NHMDenmark / Mass-Digitizer

Common repo for the DaSSCo team
Apache License 2.0
1 stars 0 forks source link

OpenRefine adding "\r" to cataloger last name upon export #519

Open RebekkaML opened 2 months ago

RebekkaML commented 2 months ago

During the process of uploading a file created by the DigiApp into Specify, this file is first checked for errors in LibreOffice (Excel would change some of the formatting and create problems) and then processed in OpenRefine.

When exporting this processed file from OpenRefine again, there is sometimes a "\r" behind the cataloger last name. This does not appear in OpenRefine itself, only in the exported .tsv file. It is not a huge issue since we can just remove it in the Specify workbench when we want to import it, but it causes duplicate agents to be create if we overlook it.
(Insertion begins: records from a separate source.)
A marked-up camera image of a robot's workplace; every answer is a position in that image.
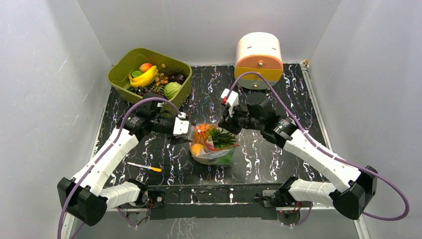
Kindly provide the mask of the yellow toy lemon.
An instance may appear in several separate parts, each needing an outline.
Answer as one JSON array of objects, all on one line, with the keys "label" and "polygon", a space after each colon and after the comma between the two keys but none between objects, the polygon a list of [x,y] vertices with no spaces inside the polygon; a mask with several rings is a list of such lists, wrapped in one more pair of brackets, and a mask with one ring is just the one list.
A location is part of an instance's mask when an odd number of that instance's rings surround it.
[{"label": "yellow toy lemon", "polygon": [[206,154],[207,148],[201,143],[191,145],[191,154],[194,157],[199,157]]}]

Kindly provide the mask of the clear zip bag orange zipper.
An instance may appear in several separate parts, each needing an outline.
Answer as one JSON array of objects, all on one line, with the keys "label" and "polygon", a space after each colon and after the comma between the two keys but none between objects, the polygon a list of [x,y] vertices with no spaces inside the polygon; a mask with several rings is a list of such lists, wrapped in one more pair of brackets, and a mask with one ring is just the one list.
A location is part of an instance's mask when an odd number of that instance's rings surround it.
[{"label": "clear zip bag orange zipper", "polygon": [[190,153],[201,164],[227,167],[233,164],[236,136],[217,124],[201,123],[191,127]]}]

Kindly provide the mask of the green toy lettuce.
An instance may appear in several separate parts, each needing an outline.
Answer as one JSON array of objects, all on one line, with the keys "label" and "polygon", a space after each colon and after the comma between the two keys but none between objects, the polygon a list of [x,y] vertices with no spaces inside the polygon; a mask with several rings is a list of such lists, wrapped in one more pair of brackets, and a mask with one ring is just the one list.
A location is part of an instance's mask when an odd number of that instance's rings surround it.
[{"label": "green toy lettuce", "polygon": [[231,166],[233,164],[234,152],[234,148],[211,152],[207,155],[207,162],[210,165]]}]

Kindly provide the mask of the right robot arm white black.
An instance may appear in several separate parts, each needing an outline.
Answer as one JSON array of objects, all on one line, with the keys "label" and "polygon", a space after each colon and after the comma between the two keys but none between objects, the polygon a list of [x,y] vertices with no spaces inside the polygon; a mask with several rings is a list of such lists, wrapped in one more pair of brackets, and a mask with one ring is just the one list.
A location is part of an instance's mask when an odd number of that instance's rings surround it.
[{"label": "right robot arm white black", "polygon": [[352,220],[361,216],[375,195],[375,176],[323,153],[325,146],[302,132],[292,118],[277,115],[263,93],[249,95],[245,111],[238,103],[238,93],[224,89],[220,98],[226,109],[219,127],[235,135],[243,129],[257,130],[266,141],[299,157],[328,179],[328,182],[313,182],[290,177],[277,191],[259,195],[265,207],[309,201],[334,207]]}]

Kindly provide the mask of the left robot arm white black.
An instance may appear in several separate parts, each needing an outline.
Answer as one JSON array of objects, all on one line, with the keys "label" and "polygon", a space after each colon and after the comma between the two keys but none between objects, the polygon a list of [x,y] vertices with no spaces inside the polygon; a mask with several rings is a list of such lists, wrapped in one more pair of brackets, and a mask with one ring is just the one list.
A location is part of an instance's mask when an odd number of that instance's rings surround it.
[{"label": "left robot arm white black", "polygon": [[149,199],[145,184],[130,179],[105,188],[105,183],[126,155],[149,133],[164,133],[179,140],[188,135],[190,129],[186,113],[157,94],[135,103],[97,154],[71,179],[64,177],[57,184],[62,207],[59,227],[63,226],[66,214],[94,226],[110,209],[124,204],[144,207]]}]
It seems to only happen in files that we edited and saved in LibreOffice (But not every single one of these files). If there is nothing wrong with the file and we close it again without saving, it doesn't happen. We usually export them with windows-1252 encoding, but we also tried UTF-8 and it produced the same error.

An example OpenRefine Export file can be found here: "N:\SCI-SNM-DigitalCollections\DaSSCo\DigiApp\Data\6.Archive\NHMD_Herbarium\v1.2.0_20240227\NHMD_Herba_20240517_16_28_SS_processed.tsv"

The file that was edited in LibreOffice and then imported into OpenRefine is here:"N:\SCI-SNM-DigitalCollections\DaSSCo\DigiApp\Data\6.Archive\NHMD_Herbarium\v1.2.0_20240227\NHMD_Herba_20240517_16_28_SS_checked_corrected.csv"

FedorSteeman commented 2 months ago

@RebekkaML LibreOffice on MacOS or Windows?

I can't replicate on Windows, but in LibreOffice, you could try to ensure how files are saved:

Image

RebekkaML commented 2 months ago

@FedorSteeman I'm using Windows 10.

I saved the file the way you suggested. Most settings were the same, only the default character set was windows 1252, I changed it to UTF-8 now.

But this didn't solve the problem.

FedorSteeman commented 2 months ago

I can't replicate the issue, so you could try on another computer and maybe also update your LibreOffice.